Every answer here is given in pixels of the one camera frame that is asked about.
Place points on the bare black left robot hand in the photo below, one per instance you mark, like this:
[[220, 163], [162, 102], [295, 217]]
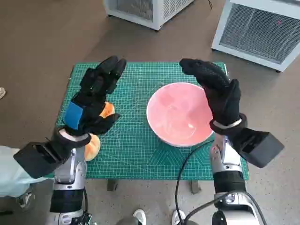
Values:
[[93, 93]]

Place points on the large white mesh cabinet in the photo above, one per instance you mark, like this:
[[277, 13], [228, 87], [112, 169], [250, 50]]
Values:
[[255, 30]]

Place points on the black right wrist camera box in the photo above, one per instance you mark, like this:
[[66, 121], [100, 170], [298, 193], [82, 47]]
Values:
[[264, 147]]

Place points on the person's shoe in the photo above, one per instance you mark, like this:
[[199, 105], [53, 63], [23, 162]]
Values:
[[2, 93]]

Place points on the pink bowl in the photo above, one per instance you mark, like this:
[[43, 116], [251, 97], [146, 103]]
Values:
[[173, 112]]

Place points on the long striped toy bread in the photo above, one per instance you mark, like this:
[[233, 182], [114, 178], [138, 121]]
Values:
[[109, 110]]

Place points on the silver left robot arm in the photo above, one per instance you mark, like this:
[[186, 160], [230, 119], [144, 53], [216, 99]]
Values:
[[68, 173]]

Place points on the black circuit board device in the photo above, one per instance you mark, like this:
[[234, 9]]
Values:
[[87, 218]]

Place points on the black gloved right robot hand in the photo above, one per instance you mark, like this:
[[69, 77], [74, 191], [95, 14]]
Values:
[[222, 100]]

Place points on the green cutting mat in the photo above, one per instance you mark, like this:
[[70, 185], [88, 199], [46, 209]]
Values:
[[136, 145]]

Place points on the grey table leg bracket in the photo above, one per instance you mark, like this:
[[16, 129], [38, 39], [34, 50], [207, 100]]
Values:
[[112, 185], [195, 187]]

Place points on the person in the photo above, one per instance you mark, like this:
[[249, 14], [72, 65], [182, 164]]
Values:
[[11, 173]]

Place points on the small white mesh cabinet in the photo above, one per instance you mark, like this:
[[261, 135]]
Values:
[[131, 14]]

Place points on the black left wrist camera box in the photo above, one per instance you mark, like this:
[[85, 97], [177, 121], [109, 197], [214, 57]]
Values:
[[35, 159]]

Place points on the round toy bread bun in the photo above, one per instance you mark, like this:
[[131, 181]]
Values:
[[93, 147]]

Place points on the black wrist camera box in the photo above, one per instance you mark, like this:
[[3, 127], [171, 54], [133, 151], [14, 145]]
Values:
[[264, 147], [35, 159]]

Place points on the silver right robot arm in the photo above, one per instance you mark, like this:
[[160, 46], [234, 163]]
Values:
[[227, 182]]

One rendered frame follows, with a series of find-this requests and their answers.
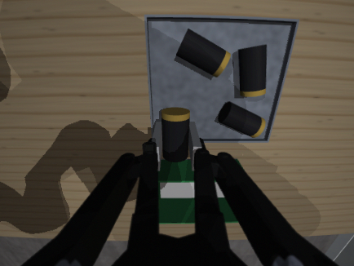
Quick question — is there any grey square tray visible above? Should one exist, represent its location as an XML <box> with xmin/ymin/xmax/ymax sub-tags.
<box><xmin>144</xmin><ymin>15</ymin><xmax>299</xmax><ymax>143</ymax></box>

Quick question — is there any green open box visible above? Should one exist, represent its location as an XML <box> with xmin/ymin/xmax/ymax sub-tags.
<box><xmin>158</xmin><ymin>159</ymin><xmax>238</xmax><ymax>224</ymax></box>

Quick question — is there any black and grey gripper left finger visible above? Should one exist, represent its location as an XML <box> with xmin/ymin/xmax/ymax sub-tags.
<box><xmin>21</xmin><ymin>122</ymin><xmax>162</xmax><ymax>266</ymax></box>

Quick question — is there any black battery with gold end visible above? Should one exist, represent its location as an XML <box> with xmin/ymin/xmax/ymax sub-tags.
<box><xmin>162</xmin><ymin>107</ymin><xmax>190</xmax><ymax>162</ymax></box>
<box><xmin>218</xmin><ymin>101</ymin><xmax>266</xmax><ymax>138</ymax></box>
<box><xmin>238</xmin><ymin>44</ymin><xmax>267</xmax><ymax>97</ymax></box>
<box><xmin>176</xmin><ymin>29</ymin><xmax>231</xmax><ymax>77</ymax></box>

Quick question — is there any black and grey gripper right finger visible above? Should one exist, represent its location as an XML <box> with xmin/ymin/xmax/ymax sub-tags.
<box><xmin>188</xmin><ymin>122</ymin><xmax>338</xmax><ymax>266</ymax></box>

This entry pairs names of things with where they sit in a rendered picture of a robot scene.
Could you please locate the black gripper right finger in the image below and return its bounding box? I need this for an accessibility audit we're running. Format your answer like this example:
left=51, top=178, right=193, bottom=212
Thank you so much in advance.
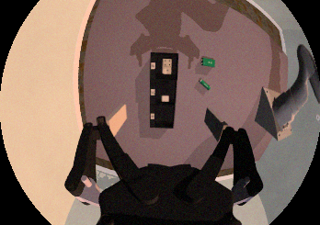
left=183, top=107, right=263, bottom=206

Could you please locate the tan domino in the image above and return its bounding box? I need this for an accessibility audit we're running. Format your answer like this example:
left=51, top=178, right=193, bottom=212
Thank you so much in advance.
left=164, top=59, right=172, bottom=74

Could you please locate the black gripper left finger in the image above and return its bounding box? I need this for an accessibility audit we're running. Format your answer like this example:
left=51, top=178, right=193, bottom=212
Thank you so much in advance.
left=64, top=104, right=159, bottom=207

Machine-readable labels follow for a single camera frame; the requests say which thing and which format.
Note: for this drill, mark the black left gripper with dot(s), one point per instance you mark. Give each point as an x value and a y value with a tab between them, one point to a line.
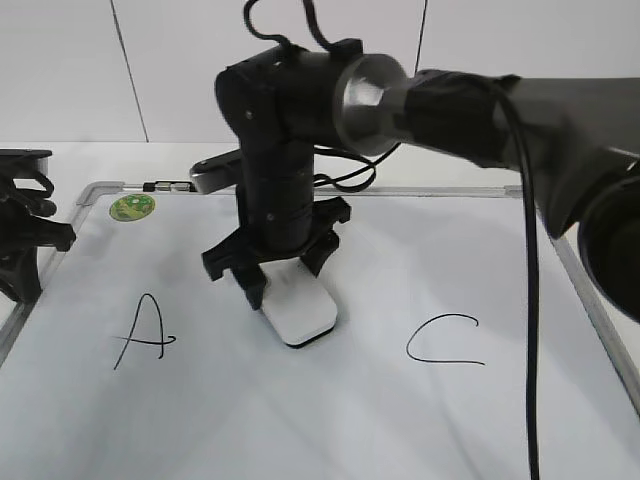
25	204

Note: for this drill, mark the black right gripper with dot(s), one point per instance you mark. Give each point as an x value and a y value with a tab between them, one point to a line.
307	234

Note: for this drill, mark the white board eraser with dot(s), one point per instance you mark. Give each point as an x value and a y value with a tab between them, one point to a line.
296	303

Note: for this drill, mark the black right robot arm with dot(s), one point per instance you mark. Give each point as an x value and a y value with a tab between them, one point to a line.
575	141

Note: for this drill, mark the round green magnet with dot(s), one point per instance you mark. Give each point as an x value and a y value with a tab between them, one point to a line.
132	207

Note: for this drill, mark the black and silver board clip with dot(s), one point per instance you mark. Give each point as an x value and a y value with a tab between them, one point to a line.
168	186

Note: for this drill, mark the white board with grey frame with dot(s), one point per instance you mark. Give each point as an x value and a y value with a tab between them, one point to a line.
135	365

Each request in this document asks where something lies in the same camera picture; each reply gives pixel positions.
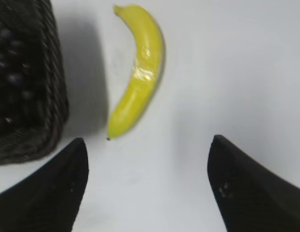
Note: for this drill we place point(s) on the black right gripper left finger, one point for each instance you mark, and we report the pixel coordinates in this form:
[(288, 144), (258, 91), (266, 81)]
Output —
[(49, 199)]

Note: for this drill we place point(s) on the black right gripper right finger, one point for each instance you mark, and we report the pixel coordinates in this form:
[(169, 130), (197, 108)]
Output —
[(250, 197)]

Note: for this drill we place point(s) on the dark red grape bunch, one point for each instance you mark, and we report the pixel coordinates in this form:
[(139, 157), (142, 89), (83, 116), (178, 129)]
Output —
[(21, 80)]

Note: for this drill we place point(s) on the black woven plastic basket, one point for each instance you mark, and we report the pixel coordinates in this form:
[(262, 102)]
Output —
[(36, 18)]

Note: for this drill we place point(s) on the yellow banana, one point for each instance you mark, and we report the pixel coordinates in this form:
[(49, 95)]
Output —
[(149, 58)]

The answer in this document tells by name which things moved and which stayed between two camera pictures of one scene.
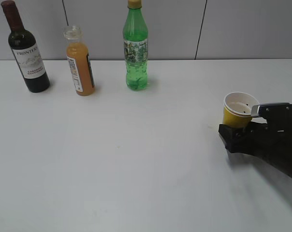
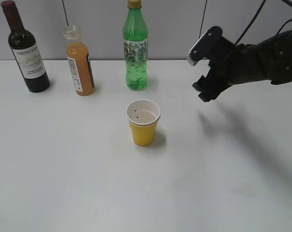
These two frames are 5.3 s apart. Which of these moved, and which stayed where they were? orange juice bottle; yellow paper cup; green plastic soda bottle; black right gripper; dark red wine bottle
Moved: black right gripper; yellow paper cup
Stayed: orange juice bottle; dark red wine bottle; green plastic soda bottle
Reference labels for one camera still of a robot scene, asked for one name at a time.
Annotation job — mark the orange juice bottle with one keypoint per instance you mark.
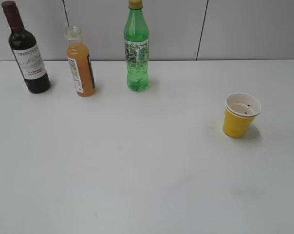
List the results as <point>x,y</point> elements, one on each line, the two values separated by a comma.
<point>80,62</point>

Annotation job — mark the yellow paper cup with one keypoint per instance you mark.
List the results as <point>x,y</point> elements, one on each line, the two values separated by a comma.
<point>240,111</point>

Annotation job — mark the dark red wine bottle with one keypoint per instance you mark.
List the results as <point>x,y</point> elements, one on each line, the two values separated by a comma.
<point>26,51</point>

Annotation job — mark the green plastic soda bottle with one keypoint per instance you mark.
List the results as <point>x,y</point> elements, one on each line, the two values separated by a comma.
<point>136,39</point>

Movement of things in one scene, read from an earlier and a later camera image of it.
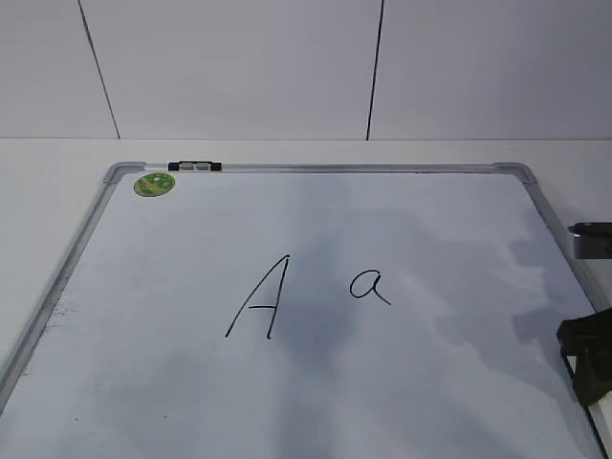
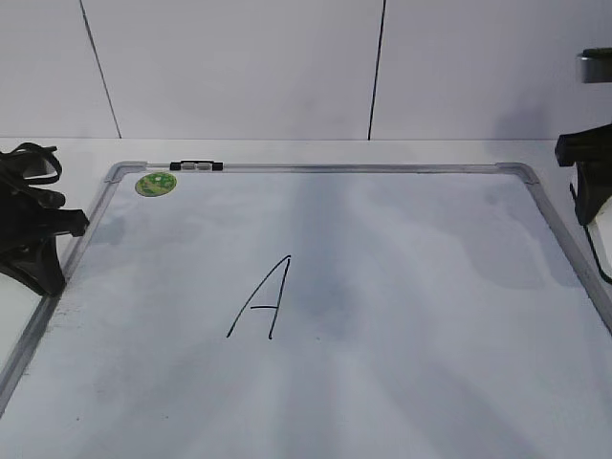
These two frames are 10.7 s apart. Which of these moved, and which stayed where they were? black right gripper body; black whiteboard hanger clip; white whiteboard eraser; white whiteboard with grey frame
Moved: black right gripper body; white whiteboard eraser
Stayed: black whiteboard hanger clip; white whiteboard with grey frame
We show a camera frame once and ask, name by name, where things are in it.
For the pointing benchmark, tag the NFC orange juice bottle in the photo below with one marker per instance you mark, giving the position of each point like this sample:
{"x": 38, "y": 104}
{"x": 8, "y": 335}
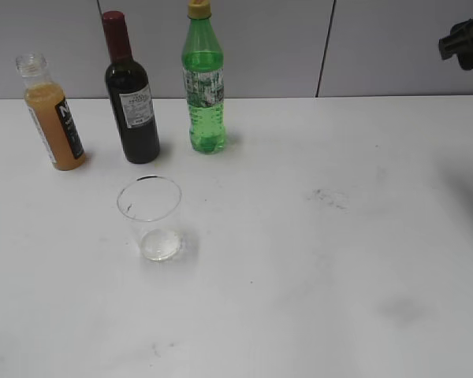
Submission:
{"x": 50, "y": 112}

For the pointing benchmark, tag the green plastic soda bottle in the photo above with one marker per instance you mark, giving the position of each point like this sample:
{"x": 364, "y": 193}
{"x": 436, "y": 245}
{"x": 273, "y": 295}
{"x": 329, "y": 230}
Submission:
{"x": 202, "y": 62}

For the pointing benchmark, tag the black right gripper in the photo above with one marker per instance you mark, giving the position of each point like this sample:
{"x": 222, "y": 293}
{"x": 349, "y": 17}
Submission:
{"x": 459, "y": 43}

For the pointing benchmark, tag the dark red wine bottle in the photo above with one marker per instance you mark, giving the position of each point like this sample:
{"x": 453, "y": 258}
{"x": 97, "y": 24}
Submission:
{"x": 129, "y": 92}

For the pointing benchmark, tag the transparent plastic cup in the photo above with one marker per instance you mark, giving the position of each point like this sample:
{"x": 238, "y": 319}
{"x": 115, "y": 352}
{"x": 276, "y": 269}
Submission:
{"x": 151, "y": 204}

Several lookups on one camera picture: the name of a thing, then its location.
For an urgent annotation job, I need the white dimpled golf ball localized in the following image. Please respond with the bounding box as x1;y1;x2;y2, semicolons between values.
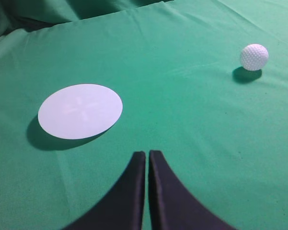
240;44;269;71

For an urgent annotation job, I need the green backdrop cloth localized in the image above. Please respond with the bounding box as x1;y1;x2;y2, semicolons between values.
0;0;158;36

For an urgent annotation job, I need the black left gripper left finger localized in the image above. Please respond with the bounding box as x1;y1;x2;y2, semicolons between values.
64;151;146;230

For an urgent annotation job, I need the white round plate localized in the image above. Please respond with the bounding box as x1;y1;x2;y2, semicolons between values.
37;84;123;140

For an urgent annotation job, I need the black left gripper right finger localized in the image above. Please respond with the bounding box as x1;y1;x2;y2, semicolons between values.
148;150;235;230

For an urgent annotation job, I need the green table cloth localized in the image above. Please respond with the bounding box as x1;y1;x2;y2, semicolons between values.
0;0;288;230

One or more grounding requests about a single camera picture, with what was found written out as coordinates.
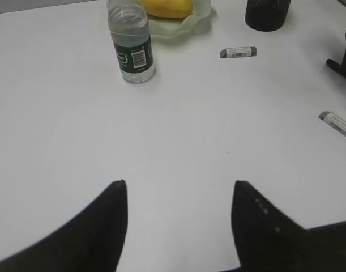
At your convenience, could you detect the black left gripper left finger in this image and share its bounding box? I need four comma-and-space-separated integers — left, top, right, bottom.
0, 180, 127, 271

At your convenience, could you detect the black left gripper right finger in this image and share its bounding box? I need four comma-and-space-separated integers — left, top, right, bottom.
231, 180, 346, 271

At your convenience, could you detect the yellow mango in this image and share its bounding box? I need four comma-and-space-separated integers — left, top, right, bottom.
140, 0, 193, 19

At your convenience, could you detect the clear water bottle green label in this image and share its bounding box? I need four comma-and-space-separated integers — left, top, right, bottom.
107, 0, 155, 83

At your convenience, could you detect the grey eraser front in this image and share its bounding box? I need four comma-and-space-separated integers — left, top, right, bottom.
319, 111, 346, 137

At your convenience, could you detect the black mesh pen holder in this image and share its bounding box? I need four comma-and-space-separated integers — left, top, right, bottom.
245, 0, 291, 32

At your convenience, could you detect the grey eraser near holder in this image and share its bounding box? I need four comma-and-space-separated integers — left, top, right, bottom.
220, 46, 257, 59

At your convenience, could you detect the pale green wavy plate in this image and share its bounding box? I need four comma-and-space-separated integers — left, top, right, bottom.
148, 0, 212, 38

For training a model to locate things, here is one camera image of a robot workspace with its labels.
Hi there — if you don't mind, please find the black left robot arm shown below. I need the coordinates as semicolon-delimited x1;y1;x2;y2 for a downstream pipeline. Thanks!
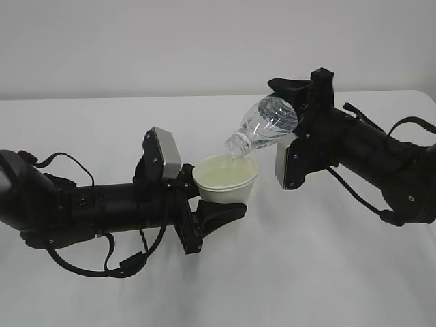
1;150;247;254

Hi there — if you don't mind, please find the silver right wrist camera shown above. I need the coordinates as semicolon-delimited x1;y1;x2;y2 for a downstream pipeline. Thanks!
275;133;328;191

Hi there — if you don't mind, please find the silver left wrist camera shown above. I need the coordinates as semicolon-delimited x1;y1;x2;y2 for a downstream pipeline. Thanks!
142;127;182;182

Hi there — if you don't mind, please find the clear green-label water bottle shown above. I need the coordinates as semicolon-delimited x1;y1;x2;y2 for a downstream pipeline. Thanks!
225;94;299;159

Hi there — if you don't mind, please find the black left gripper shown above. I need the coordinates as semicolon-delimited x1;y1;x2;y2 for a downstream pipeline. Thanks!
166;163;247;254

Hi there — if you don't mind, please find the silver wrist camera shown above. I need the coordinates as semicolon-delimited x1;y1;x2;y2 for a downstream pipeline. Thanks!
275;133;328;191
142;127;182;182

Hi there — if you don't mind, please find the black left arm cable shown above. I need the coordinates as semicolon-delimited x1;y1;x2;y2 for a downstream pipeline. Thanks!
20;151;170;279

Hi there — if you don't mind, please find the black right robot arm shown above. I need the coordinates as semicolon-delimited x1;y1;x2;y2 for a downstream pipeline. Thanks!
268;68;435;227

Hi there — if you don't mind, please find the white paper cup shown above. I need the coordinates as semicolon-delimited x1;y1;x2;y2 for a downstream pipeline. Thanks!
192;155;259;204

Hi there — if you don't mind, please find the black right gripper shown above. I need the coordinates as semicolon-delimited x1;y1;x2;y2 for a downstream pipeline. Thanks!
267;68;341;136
•••••
== What you have to do ==
Find each line above with the string "pointing", then report how many there are. Write only the number.

== Solution to this problem ==
5